— EXCERPTED RECORDS —
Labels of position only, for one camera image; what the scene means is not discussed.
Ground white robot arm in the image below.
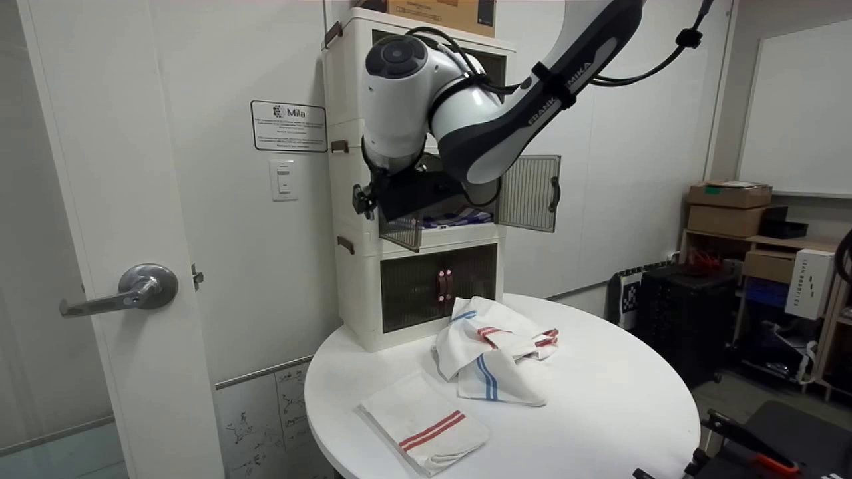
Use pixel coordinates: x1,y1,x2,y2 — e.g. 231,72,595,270
352,0,644,221

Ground white product box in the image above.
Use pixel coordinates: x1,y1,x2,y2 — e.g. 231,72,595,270
786,251,834,320

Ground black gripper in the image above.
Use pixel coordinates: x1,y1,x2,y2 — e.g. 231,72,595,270
352,165,460,221

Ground crumpled blue-striped white towel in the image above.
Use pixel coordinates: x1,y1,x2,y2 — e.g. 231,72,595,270
433,296,549,407

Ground folded red-striped white towel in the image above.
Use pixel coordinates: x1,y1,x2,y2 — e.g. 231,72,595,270
362,375,491,473

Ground red-handled black tool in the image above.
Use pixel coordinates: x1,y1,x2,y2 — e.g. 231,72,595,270
684,410,802,479

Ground black crate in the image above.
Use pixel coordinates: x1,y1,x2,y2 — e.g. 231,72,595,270
633,266,738,388

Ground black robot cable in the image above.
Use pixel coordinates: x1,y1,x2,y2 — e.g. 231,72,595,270
403,0,717,97

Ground blue items inside cabinet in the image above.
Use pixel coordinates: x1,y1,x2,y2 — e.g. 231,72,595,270
424,211,493,229

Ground whiteboard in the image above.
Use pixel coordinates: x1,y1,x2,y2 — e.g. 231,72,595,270
740,21,852,197

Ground cardboard box on cabinet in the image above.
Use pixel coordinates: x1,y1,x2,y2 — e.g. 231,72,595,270
352,0,495,38

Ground white light switch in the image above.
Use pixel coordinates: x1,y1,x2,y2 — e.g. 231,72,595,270
272,161,299,202

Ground silver door lever handle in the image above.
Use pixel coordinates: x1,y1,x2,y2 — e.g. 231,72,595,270
58,264,178,316

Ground white door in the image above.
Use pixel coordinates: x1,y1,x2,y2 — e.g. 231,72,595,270
17,0,224,479

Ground crumpled red-striped white towel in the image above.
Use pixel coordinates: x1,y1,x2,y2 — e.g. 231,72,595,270
475,303,560,362

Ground cardboard box on shelf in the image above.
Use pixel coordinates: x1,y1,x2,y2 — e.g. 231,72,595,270
686,185,772,241

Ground wall name sign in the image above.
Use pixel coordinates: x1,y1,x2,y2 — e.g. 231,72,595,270
250,101,328,153

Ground white stacked cabinet unit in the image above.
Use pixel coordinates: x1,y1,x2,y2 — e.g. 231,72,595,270
319,6,517,355

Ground wooden shelf unit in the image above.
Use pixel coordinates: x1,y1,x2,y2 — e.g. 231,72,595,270
681,231,852,400

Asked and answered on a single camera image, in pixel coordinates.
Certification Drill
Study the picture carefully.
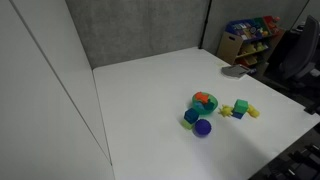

— WORK INSTRUCTION —
Going through the entries above line by line, work out how many lines include the word "black". Only the number is required.

— RESPONSE —
4